══ Recorded information

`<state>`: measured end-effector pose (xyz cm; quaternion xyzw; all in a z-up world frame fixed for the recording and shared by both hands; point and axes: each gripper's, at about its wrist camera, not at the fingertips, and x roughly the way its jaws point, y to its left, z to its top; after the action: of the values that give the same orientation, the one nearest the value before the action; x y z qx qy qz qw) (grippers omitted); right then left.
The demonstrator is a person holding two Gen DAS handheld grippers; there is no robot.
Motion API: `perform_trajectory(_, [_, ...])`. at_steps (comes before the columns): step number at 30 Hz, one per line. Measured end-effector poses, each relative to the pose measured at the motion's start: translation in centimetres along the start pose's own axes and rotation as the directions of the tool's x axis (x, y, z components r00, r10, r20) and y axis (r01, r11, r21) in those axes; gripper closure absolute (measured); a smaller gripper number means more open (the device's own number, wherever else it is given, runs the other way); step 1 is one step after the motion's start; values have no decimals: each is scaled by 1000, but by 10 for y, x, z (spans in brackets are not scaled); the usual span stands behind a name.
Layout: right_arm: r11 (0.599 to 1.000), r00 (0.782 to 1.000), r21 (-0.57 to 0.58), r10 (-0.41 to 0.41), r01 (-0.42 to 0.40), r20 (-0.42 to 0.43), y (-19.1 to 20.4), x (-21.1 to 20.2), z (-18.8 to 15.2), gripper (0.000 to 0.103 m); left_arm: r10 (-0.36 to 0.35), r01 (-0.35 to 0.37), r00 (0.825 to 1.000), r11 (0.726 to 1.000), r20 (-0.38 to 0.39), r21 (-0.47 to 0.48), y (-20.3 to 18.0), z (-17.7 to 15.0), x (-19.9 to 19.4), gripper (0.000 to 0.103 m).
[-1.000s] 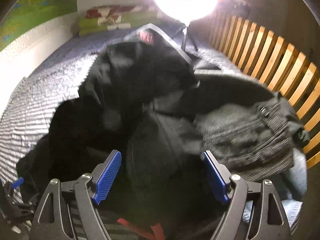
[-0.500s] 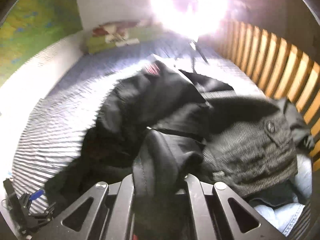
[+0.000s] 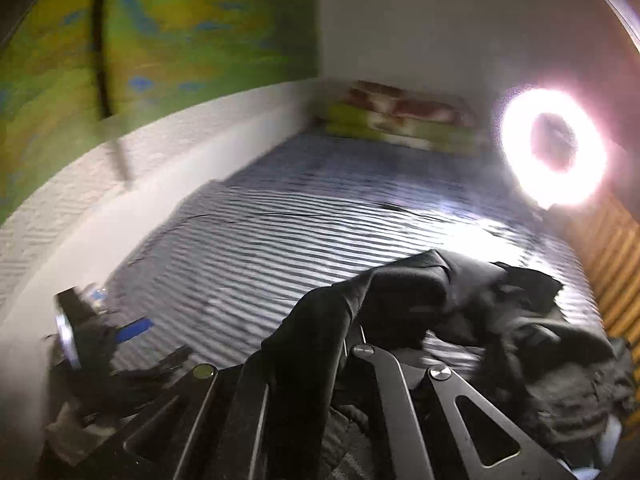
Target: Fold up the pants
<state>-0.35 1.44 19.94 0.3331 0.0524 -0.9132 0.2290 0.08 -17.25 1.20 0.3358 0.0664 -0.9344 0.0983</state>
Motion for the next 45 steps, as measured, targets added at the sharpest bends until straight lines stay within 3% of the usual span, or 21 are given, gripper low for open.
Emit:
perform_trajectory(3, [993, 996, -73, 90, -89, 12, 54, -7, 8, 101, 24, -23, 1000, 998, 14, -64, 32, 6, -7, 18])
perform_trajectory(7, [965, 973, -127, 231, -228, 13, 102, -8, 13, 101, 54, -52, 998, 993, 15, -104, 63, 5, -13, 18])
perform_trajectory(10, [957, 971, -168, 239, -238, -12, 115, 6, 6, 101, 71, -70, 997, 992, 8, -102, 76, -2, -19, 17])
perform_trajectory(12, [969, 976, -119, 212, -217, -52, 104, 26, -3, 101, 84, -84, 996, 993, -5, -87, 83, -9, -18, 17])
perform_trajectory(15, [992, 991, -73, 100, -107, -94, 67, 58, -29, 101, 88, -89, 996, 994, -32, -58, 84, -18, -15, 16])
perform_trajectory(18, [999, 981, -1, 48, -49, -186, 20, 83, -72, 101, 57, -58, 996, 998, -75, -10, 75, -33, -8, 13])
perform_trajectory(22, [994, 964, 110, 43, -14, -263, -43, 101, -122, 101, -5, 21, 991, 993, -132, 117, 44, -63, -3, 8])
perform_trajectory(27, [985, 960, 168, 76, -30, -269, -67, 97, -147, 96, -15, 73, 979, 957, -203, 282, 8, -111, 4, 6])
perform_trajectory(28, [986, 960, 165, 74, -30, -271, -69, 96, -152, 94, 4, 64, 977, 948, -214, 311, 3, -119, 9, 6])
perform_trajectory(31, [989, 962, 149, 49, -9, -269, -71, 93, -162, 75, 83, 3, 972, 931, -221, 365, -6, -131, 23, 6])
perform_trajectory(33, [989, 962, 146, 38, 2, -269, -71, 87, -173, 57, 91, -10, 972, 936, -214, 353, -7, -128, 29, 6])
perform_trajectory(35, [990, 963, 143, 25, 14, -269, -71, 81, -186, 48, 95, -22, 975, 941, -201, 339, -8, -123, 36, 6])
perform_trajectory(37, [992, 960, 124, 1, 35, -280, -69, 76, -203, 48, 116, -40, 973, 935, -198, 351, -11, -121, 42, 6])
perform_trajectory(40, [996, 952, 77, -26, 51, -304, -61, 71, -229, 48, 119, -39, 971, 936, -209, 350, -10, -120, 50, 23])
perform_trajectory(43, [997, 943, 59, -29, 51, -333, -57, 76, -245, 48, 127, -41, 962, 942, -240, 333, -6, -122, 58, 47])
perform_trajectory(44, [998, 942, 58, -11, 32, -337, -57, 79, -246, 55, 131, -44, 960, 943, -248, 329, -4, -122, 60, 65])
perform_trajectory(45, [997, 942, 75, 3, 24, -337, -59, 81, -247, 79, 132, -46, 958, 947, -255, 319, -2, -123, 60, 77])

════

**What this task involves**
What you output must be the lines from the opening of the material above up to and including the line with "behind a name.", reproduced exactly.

**Answer below**
`<state>`: measured end-effector pose (xyz cm; quaternion xyzw; all in a z-up world frame fixed for the recording and shared by both hands; point and axes: each gripper's, at about its wrist camera, not at the fingertips, and x roughly the way its jaws point, y to its left, z to its top; after the action: of the values that give the same orientation, the one nearest the value before the action; x y z qx qy qz qw) (grippers omitted); right then left.
The demonstrator is a person holding two Gen DAS handheld grippers; there is no robot.
Motion API: `perform_trajectory(_, [_, ...])`. at_steps (comes before the columns): step number at 30 Hz, one per line. Measured end-effector poses, each relative to the pose measured at the motion's start: translation in centimetres along the start pose's own axes and rotation as the directions of the tool's x axis (x, y, z components r00, r10, r20) and y axis (r01, r11, r21) in those axes; gripper closure absolute (measured); a smaller gripper number means more open (the device's own number, wherever else it is given, runs the other way); step 1 is one step after the motion's start; values have no decimals: each is scaled by 1000, but by 10 for y, x, z (spans in brackets are not scaled); the usual span stands behind a name.

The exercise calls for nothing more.